Exclude the pictures, then copy all remaining records exactly.

DATASET RECORDS ::
%%
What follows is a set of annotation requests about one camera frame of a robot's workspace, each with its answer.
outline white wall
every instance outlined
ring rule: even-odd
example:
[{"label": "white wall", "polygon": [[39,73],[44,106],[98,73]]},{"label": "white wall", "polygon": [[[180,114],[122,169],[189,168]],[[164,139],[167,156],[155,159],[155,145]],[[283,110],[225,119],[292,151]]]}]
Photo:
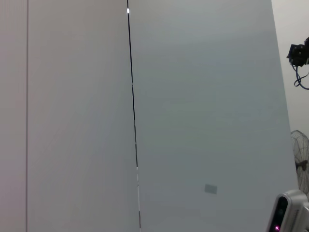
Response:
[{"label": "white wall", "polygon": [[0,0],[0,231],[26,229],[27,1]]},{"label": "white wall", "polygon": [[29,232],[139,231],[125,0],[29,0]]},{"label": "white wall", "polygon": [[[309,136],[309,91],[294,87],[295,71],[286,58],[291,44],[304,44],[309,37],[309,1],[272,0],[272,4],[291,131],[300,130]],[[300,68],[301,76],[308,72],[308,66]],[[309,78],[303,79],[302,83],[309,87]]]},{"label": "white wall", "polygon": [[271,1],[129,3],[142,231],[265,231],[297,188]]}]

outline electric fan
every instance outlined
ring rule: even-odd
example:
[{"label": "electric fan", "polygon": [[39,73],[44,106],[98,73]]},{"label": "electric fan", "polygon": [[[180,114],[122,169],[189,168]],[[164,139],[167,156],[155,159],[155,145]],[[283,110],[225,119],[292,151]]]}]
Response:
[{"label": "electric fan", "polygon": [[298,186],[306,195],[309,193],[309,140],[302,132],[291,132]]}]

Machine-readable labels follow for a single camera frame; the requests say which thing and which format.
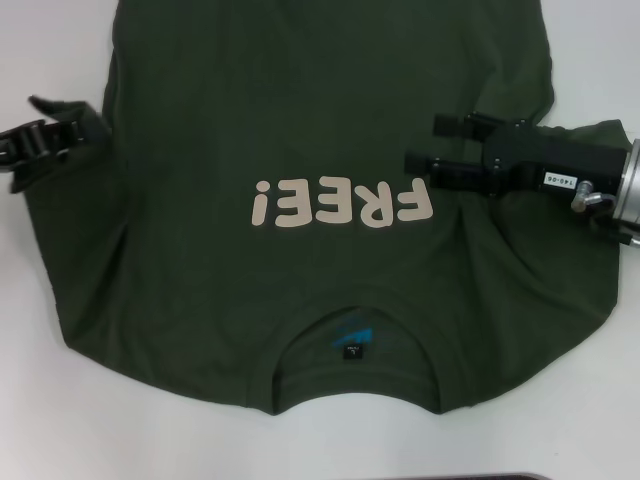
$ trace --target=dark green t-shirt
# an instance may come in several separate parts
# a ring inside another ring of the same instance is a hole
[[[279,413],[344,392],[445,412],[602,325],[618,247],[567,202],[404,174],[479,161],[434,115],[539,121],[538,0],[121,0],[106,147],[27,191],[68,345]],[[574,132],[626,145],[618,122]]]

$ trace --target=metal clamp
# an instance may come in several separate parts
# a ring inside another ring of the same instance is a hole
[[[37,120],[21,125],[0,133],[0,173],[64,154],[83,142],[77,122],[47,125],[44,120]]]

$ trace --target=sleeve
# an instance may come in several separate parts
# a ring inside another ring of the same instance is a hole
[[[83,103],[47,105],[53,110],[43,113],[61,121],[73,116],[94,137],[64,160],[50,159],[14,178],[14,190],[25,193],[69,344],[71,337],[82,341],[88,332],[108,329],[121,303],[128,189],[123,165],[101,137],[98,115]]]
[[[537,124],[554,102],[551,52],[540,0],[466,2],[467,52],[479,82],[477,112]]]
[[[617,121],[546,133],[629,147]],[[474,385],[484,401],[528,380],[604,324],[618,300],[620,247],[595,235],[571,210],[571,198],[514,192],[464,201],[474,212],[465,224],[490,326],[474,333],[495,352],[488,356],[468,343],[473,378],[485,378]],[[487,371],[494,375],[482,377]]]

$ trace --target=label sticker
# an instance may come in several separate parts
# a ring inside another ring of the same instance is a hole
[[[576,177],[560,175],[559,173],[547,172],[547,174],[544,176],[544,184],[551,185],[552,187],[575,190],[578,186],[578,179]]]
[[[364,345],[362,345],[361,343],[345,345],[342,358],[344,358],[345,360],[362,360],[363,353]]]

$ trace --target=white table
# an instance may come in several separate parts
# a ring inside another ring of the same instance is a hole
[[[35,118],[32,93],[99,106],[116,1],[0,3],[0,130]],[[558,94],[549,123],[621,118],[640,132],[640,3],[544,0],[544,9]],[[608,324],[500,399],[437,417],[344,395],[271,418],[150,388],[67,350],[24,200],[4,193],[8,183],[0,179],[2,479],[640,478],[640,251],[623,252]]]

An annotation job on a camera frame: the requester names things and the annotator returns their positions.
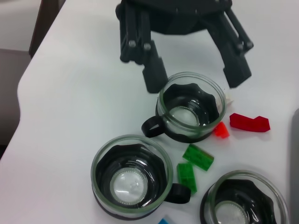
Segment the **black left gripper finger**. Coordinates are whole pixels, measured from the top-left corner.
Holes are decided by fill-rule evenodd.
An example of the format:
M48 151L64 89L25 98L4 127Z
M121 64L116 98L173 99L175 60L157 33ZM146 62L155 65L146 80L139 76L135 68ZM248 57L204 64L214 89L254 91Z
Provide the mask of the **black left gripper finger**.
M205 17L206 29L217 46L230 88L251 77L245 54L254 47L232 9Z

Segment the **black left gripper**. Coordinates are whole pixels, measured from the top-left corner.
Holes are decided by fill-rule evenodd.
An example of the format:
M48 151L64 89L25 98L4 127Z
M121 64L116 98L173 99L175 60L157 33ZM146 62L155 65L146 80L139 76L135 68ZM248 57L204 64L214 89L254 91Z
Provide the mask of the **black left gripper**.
%%
FINISHED EXERCISE ::
What follows is a set of annotation requests about one camera frame of a robot's workspace, each with its answer.
outline white wall
every instance outlined
ring rule: even-odd
example:
[{"label": "white wall", "polygon": [[39,73],[44,106],[98,73]]},{"label": "white wall", "polygon": [[[180,114],[122,169],[189,168]],[[164,139],[167,156],[155,159],[155,145]],[[283,110],[225,119],[292,151]]]}]
Photo:
Response:
[{"label": "white wall", "polygon": [[0,0],[0,231],[26,229],[27,1]]},{"label": "white wall", "polygon": [[29,232],[139,231],[125,0],[29,0]]},{"label": "white wall", "polygon": [[[309,136],[309,91],[294,87],[295,71],[286,58],[291,44],[304,44],[309,37],[309,1],[272,0],[272,4],[291,131],[300,130]],[[300,68],[301,76],[308,72],[308,66]],[[309,78],[303,79],[302,83],[309,87]]]},{"label": "white wall", "polygon": [[271,1],[129,3],[142,231],[265,231],[297,188]]}]

outline electric fan
every instance outlined
ring rule: even-odd
example:
[{"label": "electric fan", "polygon": [[39,73],[44,106],[98,73]]},{"label": "electric fan", "polygon": [[[180,114],[122,169],[189,168]],[[164,139],[167,156],[155,159],[155,145]],[[283,110],[225,119],[292,151]]]}]
Response:
[{"label": "electric fan", "polygon": [[298,186],[306,195],[309,193],[309,140],[302,132],[291,132]]}]

Machine-readable labels follow for a single camera frame; the requests say which thing and which format.
$ trace --target=dark green t-shirt
# an instance may come in several separate parts
# a ring inside another ring of the same instance is a hole
[[[279,413],[344,392],[445,412],[602,325],[618,247],[567,202],[404,174],[479,161],[434,115],[539,121],[538,0],[121,0],[106,147],[27,191],[68,345]],[[574,132],[626,145],[618,122]]]

$ trace --target=metal clamp
# an instance may come in several separate parts
# a ring inside another ring of the same instance is a hole
[[[37,120],[21,125],[0,133],[0,173],[64,154],[83,142],[77,122],[47,125],[44,120]]]

$ trace --target=sleeve
# an instance may come in several separate parts
# a ring inside another ring of the same instance is a hole
[[[83,103],[47,105],[53,110],[43,113],[61,121],[73,116],[94,137],[64,160],[50,159],[14,178],[14,190],[25,193],[69,344],[71,337],[82,341],[88,332],[108,329],[121,303],[128,189],[123,165],[101,137],[98,115]]]
[[[537,124],[554,102],[551,52],[540,0],[466,2],[467,52],[479,82],[477,112]]]
[[[617,121],[546,133],[629,147]],[[474,385],[484,401],[528,380],[604,324],[618,300],[620,247],[595,235],[571,210],[571,198],[514,192],[464,201],[474,212],[465,224],[490,326],[474,333],[495,352],[488,356],[468,343],[473,378],[485,378]],[[487,371],[494,375],[482,377]]]

$ trace --target=label sticker
# an instance may come in several separate parts
# a ring inside another ring of the same instance is a hole
[[[576,177],[560,175],[559,173],[547,172],[547,174],[544,176],[544,184],[551,185],[552,187],[575,190],[578,186],[578,179]]]
[[[364,345],[362,345],[361,343],[345,345],[342,358],[344,358],[345,360],[362,360],[363,353]]]

$ trace --target=white table
# an instance may come in several separate parts
# a ring inside another ring of the same instance is a hole
[[[35,118],[32,93],[99,106],[116,1],[0,3],[0,130]],[[558,94],[549,123],[621,118],[640,132],[640,3],[544,0],[544,9]],[[608,324],[500,399],[437,417],[344,395],[271,418],[150,388],[67,350],[24,200],[4,193],[8,183],[0,179],[2,479],[640,478],[640,251],[623,252]]]

An annotation job on a camera frame: the requester names things and the annotator returns their positions.
Segment the **black left gripper finger**. Coordinates are whole pixels, measured from the top-left corner.
Holes are decided by fill-rule evenodd.
An example of the format:
M48 151L64 89L25 98L4 127Z
M121 64L116 98L173 99L175 60L157 33ZM146 62L155 65L146 80L139 76L135 68ZM248 57L204 64L214 89L254 91Z
Provide the mask of the **black left gripper finger**.
M205 17L206 29L217 46L230 88L251 77L245 54L254 47L232 9Z

Segment the **black left gripper**. Coordinates are whole pixels, measured from the top-left corner.
Holes are decided by fill-rule evenodd.
An example of the format:
M48 151L64 89L25 98L4 127Z
M121 64L116 98L173 99L175 60L157 33ZM146 62L155 65L146 80L139 76L135 68ZM248 57L204 64L214 89L254 91Z
Provide the mask of the **black left gripper**.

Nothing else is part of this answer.